TagesAnzeiger. Ein Mann posiert mit einem abgewandelten Hitlergruss vor einer Synagoge in Genf: Auch das Bundesgericht hält dies für eine Form von Rassendiskriminierung. Philippe Reichen Lausanne
Das Genfer Kantonsgericht hat einen Mann, der mit zwei weiteren Personen vor der Genfer Synagoge Beth-Yaacov die sogenannte Quenelle-Geste zeigte, zu Recht wegen Rassendiskriminierung verurteilt. Zu diesem Schluss kommt das Bundesgericht in einem gestern veröffentlichten Urteil. Es stützt damit die Auffassung der Vorinstanz, wonach die Männer klar darauf abzielten, die jüdische Gemeinschaft öffentlich herabzusetzen und zu diskriminieren.

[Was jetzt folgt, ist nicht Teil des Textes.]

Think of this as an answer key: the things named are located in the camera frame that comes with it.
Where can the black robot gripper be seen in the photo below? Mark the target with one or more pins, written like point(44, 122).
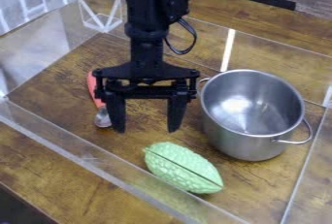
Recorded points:
point(144, 78)

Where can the green bitter gourd toy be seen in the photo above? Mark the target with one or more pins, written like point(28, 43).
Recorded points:
point(183, 168)

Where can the silver metal pot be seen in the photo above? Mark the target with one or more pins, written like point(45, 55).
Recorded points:
point(251, 110)

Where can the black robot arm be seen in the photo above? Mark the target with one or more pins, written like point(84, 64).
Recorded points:
point(152, 16)

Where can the orange handled metal scoop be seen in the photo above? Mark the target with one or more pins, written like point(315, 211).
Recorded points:
point(101, 120)

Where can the clear acrylic triangular bracket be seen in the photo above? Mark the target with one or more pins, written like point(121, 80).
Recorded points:
point(97, 21)

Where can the clear acrylic enclosure walls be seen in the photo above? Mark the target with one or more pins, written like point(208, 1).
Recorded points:
point(83, 173)

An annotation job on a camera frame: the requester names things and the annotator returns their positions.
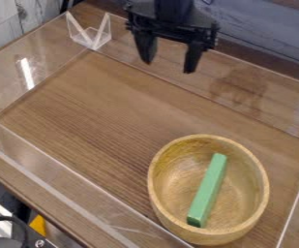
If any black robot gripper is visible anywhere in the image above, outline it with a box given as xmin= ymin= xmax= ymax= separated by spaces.
xmin=124 ymin=0 xmax=220 ymax=74

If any green rectangular block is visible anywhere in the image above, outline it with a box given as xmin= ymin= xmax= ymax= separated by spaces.
xmin=187 ymin=153 xmax=227 ymax=228

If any brown wooden bowl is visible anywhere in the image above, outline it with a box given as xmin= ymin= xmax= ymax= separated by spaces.
xmin=148 ymin=134 xmax=271 ymax=246

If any clear acrylic corner bracket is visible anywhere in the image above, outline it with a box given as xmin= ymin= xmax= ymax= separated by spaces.
xmin=64 ymin=13 xmax=111 ymax=50

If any clear acrylic enclosure wall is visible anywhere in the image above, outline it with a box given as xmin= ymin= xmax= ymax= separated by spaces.
xmin=0 ymin=3 xmax=299 ymax=248

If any black cable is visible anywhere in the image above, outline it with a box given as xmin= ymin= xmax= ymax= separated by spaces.
xmin=0 ymin=215 xmax=30 ymax=248

Die Tat ereignete sich im Dezember 2013. Die Zeitung «20 Minutes» veröffentlichte ein Foto dreier teils vermummten Männer, die, in einer Reihe aufgestellt, vor der Genfer Synagoge mit der sogenannten Quenelle-Geste posierten. Einer der Männer trug sogar einen Kampfanzug der Schweizer Armee. Bei der vom kontroversen französischen Komiker Dieudonné alias M’Bala M’Bala erfundenen Quenelle-Geste wird ein Arm mit offener Handfläche schräg nach unten gestreckt und die andere Hand über die Brust auf die Schulter oder den Oberarm gelegt. Die Geste ist dem Hitlergruss der Nationalsozialisten nachempfunden. Die Innergemeinschaftliche Koordinationsstelle gegen Antisemitismus und Diffamierung (Cicad) in Genf erstattete Anzeige bei der Staatsanwaltschaft. «Es handelte sich um einen klar antisemitischen Akt», sagt der Genfer Anwalt und Cicad-Präsident Alain Bruno Levy. Das sah die Genfer Staatsanwaltschaft genauso, erliess einen Strafbefehl wegen Rassendiskriminierung gegen die Männer und verurteilte sie zu bedingten Geldstrafen. Doch einer der Männer war damit nicht einverstanden.
Kein «Schulbuben-Humor»
Der Mann focht seinen Strafbefehl zunächst vor dem Genfer Kantonsgericht an, ohne Erfolg. Darauf zog er das Urteil weiter ans Bundesgericht. In seinem Rekurs hielt der Anwalt des Mannes fest, es habe sich bei der Aktion um eine Art «Schulbuben-Humor» gehandelt, das Kantonsgericht habe sich nur auf Internetdokumente gestützt, sei bezüglich der Bewertung des Grusses parteiisch gewesen und habe das Anhörungsrecht seines Klienten verletzt. Auch seien diesem Intentionen unterstellt worden, die er nicht gehabt habe. Er habe weder eine politische noch eine rassistische oder eine religiöse Absicht gehabt.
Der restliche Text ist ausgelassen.